With no quick end to the recent federal government shutdown in sight, a Facebook post harking back to a 2013 shutdown under President Barack Obama has been shared over 71,000 times.
The Dec. 22 post from Trump-backer Kristy Greczkowski said, "Oct 2013, Obama shut down the government for 16 days to force Obamacare. A friendly reminder America. Secure our borders."
The post was flagged as part of Facebook’s efforts to combat false news and misinformation on its News Feed. (Read more about our partnership with Facebook.)
We thought we’d compare the two fiscal impasses.
In September 2013, two issues were in play, the Affordable Care Act and raising the debt ceiling –– the legal amount the government is allowed to borrow.
The Affordable Care Act, passed in 2010, was due to begin in earnest in 2014. The individual mandate requiring people to have insurance would come into force. Coverage would start for Americans who signed up through government insurance marketplaces (although the meltdown of the federal Healthcare.gov website was about to throw that step into chaos).
Republicans, primarily in the House, aimed to defund Obamacare. None of the 12 regular appropriation bills to pay for government operations had been passed. A group of 80 House Republicans signed a letter to House Speaker John Boehner saying this was the time to eliminate any dollars that would allow Obamacare to move forward.
Before the shutdown, Rep. Paul Ryan, R-Wis., warned that a shutdown would be a bad idea and in any event wouldn’t block most of Obamacare from moving forward.
We rated that claim Mostly True. Most key parts of the law – the insurance marketplace, the premium subsidies, and the taxes and regulations – would continue unimpeded.

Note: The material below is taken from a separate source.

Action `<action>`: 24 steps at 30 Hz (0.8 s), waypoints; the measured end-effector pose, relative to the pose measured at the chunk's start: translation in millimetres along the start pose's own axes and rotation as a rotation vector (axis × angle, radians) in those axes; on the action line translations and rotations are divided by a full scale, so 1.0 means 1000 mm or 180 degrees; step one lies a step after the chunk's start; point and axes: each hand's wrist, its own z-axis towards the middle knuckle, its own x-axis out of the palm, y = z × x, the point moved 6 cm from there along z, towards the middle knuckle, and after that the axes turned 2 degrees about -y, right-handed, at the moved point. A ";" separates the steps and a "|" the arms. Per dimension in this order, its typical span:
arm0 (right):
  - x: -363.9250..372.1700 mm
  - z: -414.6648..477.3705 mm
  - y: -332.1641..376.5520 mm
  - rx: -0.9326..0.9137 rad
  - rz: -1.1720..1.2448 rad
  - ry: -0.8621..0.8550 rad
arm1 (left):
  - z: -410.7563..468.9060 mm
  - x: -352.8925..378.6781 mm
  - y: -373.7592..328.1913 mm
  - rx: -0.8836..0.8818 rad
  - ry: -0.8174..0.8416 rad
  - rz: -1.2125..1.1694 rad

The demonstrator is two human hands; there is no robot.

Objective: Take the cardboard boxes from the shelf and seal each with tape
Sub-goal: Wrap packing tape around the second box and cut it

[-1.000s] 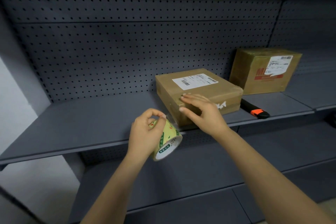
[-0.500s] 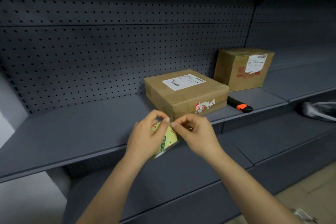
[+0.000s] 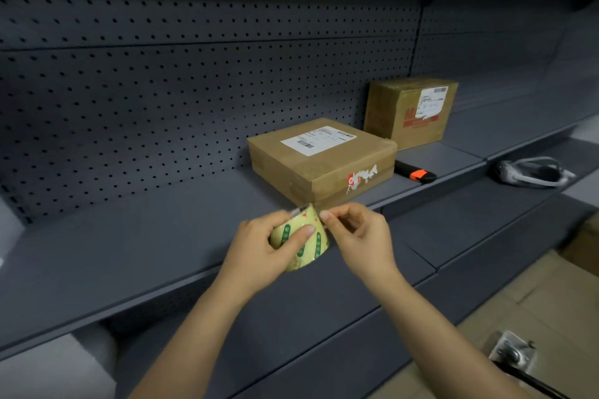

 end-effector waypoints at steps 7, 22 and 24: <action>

But if Obamacare was one rallying cry, the debt ceiling turned out to be just as important. The government was closing in on the legal limit of $16.699 trillion in debt. Without the flexibility to borrow more, Washington faced the prospect of not being able to pay back Treasury notes as they came due. Republicans wanted broader spending cuts in exchange for raising the debt limit.
At the time, Republicans controlled the House, and Democrats held the Senate. Obama had said he would veto any bill that defunded Obamacare. His veto threat and the Democratic-controlled Senate doomed any measure that undermined the fledgling health care program.
The House passed several bills that eliminated Obamacare funding, and the Senate kept stripping out those provisions.
The government shutdown began on Oct. 1. On Oct. 15, the rating agency Fitch said the U.S. government’s credit worthiness would be reviewed. A downgrade would have dramatically increased borrowing costs.
On Oct. 16, Senate Democrats and Republicans came to terms, agreeing to raise the debt ceiling and keep government open through mid December. Obamacare funding was untouched.
The latest shutdown stems from President Trump’s desire for $5 billion to build a wall along the border with Mexico. The Republican-controlled Senate declined to make that part of its funding plan because it couldn't get the needed 60 votes to eventually pass the spending plan. The House passed a measure with money for the wall.
The wall appears to be the only significant element that separates the sides.
A Facebook post said that Obama shut down the government in 2013 to force Obamacare. There are a couple of key differences between then and today.
First, leading Republicans, including Ryan, noted that Obamacare largely would move forward even if some elements were defunded. In that sense, Obama was not fighting to "force" Obamacare, because he didn’t need to.
Second, in 2013, two issues, Obamacare and the debt ceiling, were on the table. In 2018, funding for the wall stands alone. In 2013, a compromise on the debt ceiling cleared the way to reopen the government.
There is also a legal difference. In 2013, Obamacare was already law. Funding for the wall is not.
The situation in 2013 was more complicated than today. Obama, like Trump, aimed to protect a favored policy. But he also wanted to raise the debt limit, an issue of at least equal importance. We rate this claim Half True.